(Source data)

--------

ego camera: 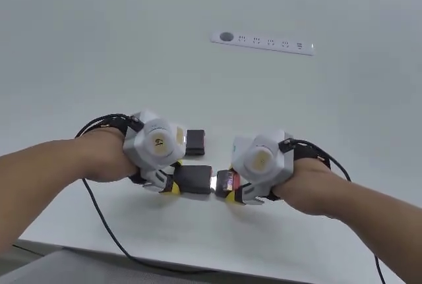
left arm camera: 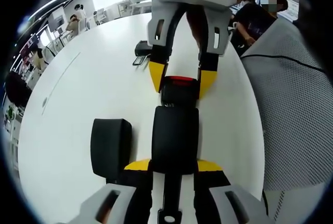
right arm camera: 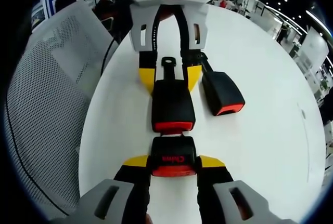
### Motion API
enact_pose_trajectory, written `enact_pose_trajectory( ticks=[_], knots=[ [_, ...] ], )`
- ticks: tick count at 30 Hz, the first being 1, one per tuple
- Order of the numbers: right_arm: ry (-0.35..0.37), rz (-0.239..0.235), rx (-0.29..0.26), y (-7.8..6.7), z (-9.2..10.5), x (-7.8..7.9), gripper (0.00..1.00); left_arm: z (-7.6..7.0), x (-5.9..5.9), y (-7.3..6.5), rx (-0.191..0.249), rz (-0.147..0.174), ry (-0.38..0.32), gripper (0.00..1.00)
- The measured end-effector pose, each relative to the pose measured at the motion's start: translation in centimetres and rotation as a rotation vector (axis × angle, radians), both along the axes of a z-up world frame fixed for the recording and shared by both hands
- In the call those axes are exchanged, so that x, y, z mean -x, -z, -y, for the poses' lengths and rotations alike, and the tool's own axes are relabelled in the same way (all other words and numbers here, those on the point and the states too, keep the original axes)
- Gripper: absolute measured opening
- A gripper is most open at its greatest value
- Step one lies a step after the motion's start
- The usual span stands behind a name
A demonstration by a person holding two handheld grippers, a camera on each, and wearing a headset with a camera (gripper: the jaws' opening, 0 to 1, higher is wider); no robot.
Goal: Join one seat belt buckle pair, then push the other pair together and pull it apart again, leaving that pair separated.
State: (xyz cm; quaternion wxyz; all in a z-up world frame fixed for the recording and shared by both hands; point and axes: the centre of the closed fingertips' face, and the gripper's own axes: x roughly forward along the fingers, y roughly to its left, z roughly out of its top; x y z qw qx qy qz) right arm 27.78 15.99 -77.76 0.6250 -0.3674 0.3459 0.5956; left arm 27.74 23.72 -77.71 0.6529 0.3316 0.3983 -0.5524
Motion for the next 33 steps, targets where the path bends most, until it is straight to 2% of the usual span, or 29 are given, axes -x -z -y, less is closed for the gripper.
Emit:
enact_pose_trajectory(
  ticks=[7, 9, 10, 13, 17, 22, 26, 27, 28, 31, 33],
  knots=[
    [0.008, -0.008, -0.014, 0.0, -0.1, 0.0, 0.32, -0.1, -0.1, 0.1, 0.016, 0.007, -0.006, 0.32],
    [0.008, -0.010, -0.016, -0.1, -0.1, 0.0, 0.32, -0.1, -0.1, 0.0, 0.012, 0.021, 0.001, 0.32],
    [0.009, -0.010, -0.017, -0.2, -0.2, 0.0, 0.32, -0.1, -0.2, 0.0, 0.011, 0.046, 0.021, 0.33],
    [0.019, -0.011, -0.026, -0.3, -0.2, 0.1, 0.32, -0.2, -0.2, -0.3, 0.010, 0.050, 0.006, 0.32],
    [0.028, -0.012, -0.049, -1.2, -0.4, 0.0, 0.32, -0.2, -0.3, -1.6, 0.043, 0.049, -0.027, 0.33],
    [0.036, -0.006, -0.067, -2.5, -0.5, -0.3, 0.33, 0.1, -0.1, -3.0, 0.052, 0.062, -0.024, 0.33],
    [0.041, 0.001, -0.077, -3.7, -0.1, -0.6, 0.32, -0.2, -0.6, -3.6, 0.067, 0.066, -0.032, 0.34],
    [0.041, 0.004, -0.076, -3.9, 0.0, -0.7, 0.33, 0.0, -0.6, -4.4, 0.076, 0.069, -0.042, 0.35],
    [0.043, 0.006, -0.077, -3.9, 0.1, -1.0, 0.33, 0.0, -0.7, -4.5, 0.078, 0.071, -0.045, 0.36],
    [0.056, 0.018, -0.074, -4.1, 1.2, -1.9, 0.33, -0.4, -2.1, -4.6, 0.099, 0.086, -0.071, 0.36],
    [0.067, 0.023, -0.065, -3.9, 1.9, -2.5, 0.33, -0.4, -2.6, -4.9, 0.103, 0.092, -0.078, 0.36]
  ],
)
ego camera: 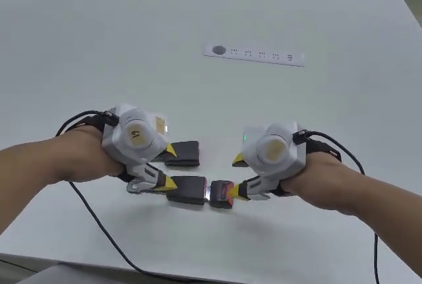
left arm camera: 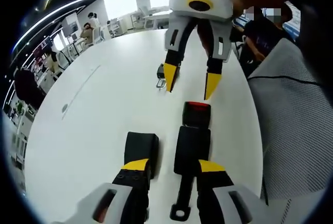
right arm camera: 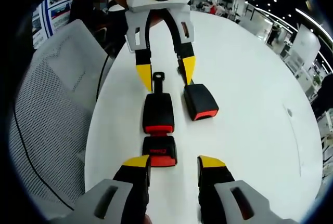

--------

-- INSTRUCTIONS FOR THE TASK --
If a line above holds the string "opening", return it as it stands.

-- ANSWER SECTION --
- Gripper: absolute measured opening
A demonstration by a person holding two handheld grippers, a camera on each, and wearing a headset with a camera (gripper: the jaws' opening, 0 to 1, higher is wider); no robot.

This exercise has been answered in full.